The songs are performed with precision under the musical supervision of Logan Medland.
Michael Carnahan designed an outstanding set. The principal one is a cut-out of the two-level Parker house that moves back and forth to accommodate scene changes. The living room and kitchen are downstairs while the bedrooms are on the second floor. The exterior of the house is appropriately lined with Christmas lights. Another spectacular set is the snow globe effect that serves as a background to several scenes.Working in conjunction with the sets is the fantastic lighting design by Charlie Morrison. His use of bold hues that frequently change for emphasis and effect produces a gorgeous palette of color throughout the production.
In addition, much credit should go to sound designer Ed Chapman as all dialogue were audible and clear and the orchestration balanced so as not to overwhelm the vocalists.A Christmas Story, The Musical is a production that runs on all cylinders. It has all the elements needed to bring holiday cheer and pure enjoyment with its talented cast and crew under masterful direction. Oh, and the loveable hounds? They’re real!

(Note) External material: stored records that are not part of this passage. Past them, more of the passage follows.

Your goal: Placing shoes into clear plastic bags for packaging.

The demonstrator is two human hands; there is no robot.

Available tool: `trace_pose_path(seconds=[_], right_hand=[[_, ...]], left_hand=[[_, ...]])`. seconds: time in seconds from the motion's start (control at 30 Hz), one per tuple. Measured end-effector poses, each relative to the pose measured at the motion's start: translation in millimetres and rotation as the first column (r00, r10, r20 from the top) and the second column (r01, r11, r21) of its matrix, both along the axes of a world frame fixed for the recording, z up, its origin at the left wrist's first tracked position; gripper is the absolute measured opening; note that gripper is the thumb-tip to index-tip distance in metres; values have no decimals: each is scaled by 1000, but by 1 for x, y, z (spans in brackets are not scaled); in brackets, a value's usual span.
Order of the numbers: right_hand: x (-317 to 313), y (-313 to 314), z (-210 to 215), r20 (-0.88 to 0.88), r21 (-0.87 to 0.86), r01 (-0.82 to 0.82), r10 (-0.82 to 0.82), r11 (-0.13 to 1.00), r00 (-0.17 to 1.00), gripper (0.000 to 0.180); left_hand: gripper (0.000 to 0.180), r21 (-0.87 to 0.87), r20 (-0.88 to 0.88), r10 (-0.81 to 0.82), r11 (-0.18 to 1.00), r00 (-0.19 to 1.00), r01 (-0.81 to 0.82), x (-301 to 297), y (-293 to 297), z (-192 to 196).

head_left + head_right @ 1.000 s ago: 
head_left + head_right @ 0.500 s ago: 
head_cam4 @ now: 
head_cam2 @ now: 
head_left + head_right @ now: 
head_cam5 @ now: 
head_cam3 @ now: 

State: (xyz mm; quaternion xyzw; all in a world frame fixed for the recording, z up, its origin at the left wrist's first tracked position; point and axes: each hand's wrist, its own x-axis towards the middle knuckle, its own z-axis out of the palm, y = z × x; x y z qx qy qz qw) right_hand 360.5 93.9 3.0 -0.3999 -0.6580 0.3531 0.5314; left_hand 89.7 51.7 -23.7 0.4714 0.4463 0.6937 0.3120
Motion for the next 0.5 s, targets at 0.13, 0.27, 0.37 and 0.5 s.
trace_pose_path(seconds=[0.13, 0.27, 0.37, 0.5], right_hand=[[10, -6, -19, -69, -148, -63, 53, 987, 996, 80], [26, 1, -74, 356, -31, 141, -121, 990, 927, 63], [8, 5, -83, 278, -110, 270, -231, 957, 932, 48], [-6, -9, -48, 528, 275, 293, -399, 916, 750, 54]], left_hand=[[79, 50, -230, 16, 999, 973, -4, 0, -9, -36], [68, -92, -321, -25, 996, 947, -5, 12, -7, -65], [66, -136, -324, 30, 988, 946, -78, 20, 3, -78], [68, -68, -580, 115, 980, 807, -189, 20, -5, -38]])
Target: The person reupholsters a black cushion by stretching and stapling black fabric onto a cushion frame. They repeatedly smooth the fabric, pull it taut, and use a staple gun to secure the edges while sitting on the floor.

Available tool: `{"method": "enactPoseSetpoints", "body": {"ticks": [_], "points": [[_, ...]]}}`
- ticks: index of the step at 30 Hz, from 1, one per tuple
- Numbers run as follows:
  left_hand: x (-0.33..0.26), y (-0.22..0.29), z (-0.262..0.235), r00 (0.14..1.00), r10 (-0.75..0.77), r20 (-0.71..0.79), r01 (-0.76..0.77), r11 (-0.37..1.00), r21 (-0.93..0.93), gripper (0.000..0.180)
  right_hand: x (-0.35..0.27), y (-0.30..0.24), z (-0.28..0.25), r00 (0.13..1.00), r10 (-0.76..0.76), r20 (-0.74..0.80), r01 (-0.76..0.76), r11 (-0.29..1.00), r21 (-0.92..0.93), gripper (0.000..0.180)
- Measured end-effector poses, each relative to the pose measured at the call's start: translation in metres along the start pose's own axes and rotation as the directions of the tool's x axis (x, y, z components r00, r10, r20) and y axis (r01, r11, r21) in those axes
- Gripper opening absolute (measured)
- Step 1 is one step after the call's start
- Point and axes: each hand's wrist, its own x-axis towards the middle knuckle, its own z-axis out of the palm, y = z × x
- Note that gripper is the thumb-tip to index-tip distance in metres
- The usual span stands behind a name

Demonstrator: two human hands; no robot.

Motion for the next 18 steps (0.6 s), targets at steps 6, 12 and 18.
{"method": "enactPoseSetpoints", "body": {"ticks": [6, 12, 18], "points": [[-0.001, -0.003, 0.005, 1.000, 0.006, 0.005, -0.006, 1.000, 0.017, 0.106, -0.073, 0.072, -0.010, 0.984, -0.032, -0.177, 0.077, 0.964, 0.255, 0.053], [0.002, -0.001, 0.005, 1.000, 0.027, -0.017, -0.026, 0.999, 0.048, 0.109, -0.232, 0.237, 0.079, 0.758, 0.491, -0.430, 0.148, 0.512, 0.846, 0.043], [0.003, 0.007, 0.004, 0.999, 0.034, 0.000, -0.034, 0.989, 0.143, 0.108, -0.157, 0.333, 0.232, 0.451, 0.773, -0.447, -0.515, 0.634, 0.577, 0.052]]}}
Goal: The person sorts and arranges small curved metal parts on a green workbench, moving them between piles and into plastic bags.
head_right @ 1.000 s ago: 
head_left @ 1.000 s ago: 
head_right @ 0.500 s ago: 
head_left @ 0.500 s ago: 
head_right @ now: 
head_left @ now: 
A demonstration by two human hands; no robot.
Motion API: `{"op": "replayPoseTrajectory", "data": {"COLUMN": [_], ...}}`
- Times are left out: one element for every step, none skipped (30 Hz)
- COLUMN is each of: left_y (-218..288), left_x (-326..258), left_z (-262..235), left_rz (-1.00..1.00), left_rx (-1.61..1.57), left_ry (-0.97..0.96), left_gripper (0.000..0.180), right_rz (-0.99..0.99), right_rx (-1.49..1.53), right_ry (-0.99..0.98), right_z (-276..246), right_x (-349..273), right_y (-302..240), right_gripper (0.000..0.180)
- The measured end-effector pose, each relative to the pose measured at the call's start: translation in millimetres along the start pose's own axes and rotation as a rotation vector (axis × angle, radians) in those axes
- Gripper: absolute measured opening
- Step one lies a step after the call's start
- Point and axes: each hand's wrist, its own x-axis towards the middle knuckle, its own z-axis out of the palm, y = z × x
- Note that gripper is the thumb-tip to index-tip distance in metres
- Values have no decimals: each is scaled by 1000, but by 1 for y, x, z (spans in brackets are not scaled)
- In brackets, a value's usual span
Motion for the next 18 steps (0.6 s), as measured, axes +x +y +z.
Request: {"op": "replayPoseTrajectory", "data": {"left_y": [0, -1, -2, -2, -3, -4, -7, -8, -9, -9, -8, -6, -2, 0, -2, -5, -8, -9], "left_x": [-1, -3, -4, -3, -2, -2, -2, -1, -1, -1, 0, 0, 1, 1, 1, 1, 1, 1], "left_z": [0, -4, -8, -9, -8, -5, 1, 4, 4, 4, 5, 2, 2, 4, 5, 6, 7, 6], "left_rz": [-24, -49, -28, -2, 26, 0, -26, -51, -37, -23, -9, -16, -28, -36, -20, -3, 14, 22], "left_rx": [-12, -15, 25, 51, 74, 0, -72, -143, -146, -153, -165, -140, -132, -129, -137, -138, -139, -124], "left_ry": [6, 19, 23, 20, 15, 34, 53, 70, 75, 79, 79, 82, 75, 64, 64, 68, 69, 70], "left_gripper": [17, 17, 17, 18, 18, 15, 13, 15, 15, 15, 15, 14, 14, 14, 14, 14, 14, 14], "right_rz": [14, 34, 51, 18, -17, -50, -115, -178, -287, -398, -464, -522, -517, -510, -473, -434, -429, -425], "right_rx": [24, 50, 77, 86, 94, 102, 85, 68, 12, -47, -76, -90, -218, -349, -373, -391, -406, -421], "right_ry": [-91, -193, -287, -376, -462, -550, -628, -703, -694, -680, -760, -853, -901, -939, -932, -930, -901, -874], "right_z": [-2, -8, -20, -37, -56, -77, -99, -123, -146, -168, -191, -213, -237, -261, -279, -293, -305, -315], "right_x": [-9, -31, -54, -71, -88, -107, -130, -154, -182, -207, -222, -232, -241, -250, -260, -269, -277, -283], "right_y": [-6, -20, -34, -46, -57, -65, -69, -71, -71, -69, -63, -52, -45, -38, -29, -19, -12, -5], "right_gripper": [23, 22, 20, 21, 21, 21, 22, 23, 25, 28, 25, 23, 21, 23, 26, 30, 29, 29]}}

So the question you may ask, what’s so great about a show about a kid desiring a BB-gun for Christmas? The answer: everything. Don’t miss this one.Running time. Two hours and twenty-five minutes with an intermission.
A Christmas Story, The Musical runs through December 11 at the Hippodrome Theatre at the France-Merrick Performing Arts Center, 12 N. Eutaw St, Baltimore, MD 21201. For tickets, call Ticketmaster at 800-982-ARTS or visit ticketmaster.com or BaltimoreHippodrome.com.